# PROBLEM
Would you restate, exactly as they appear, the lines from the one containing "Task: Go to" through the end of the data below?
---------------
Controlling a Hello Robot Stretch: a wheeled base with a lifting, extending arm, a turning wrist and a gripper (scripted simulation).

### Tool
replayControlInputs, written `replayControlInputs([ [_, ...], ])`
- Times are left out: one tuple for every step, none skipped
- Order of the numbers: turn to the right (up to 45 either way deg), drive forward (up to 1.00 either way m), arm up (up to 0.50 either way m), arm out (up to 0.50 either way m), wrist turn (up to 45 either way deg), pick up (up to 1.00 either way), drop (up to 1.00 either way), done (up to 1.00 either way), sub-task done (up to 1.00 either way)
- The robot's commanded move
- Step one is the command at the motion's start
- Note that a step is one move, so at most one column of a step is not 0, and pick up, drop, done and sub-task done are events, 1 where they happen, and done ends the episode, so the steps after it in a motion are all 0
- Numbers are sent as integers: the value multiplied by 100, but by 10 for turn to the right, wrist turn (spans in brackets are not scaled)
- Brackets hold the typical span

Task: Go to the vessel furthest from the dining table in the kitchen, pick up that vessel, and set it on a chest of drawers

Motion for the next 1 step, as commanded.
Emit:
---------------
# OUTPUT FOR THIS TASK
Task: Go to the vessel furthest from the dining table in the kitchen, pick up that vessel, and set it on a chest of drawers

Motion for the next 1 step, as commanded.
Emit:

No further work remains in this exercise.